- [EXERCISE DETAILS]:
If a line in the material below has the word "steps", copy it.
-------
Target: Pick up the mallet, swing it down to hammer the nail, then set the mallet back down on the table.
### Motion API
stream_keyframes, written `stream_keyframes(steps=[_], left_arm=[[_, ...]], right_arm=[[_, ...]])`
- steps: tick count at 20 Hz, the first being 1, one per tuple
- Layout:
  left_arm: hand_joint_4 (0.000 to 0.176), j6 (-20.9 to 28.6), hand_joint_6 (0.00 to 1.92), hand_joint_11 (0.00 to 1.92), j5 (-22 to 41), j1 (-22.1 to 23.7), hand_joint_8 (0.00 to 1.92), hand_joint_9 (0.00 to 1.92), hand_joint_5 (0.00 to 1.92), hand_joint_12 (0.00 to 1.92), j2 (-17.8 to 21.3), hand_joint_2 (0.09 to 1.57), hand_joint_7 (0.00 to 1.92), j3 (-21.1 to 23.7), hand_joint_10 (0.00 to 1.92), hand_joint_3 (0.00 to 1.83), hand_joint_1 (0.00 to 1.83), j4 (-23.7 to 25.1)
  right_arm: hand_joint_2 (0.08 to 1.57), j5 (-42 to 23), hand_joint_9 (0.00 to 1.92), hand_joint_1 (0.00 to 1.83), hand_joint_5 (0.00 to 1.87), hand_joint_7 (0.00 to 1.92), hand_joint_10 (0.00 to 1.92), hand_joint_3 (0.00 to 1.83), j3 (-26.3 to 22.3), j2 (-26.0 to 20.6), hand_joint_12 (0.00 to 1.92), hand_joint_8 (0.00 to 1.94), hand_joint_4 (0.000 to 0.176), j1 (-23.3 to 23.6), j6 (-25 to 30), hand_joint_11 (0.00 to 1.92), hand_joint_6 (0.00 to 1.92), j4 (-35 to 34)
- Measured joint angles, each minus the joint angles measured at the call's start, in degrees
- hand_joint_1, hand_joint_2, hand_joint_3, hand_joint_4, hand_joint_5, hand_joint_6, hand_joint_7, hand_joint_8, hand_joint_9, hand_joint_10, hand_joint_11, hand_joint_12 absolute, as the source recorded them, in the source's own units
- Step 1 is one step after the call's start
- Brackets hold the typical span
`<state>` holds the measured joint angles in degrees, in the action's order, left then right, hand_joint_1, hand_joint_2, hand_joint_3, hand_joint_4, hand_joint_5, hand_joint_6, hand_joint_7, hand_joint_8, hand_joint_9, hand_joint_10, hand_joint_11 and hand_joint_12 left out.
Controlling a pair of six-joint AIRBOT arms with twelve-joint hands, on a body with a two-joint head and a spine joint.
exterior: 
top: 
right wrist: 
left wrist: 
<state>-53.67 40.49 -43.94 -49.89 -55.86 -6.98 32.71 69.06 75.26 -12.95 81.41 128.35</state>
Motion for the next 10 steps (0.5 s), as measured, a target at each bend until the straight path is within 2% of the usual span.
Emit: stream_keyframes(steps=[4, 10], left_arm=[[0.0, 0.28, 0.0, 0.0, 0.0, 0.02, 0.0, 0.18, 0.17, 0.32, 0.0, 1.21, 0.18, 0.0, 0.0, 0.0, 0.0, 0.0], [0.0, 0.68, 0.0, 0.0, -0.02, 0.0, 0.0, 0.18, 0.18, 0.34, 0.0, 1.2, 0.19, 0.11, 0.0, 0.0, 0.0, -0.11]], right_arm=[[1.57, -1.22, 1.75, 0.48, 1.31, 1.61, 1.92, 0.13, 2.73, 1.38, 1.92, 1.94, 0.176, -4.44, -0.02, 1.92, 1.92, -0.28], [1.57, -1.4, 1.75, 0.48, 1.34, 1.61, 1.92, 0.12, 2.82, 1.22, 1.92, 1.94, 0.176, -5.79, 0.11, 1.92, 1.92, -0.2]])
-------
- [RESPONSE FOR THIS EXERCISE]:
stream_keyframes, written `stream_keyframes(steps=[_], left_arm=[[_, ...]], right_arm=[[_, ...]])`
- steps: tick count at 20 Hz, the first being 1, one per tuple
Motion for the next 10 steps (0.5 s), as measured, a target at each bend until the straight path is within 2% of the usual span.
Emit: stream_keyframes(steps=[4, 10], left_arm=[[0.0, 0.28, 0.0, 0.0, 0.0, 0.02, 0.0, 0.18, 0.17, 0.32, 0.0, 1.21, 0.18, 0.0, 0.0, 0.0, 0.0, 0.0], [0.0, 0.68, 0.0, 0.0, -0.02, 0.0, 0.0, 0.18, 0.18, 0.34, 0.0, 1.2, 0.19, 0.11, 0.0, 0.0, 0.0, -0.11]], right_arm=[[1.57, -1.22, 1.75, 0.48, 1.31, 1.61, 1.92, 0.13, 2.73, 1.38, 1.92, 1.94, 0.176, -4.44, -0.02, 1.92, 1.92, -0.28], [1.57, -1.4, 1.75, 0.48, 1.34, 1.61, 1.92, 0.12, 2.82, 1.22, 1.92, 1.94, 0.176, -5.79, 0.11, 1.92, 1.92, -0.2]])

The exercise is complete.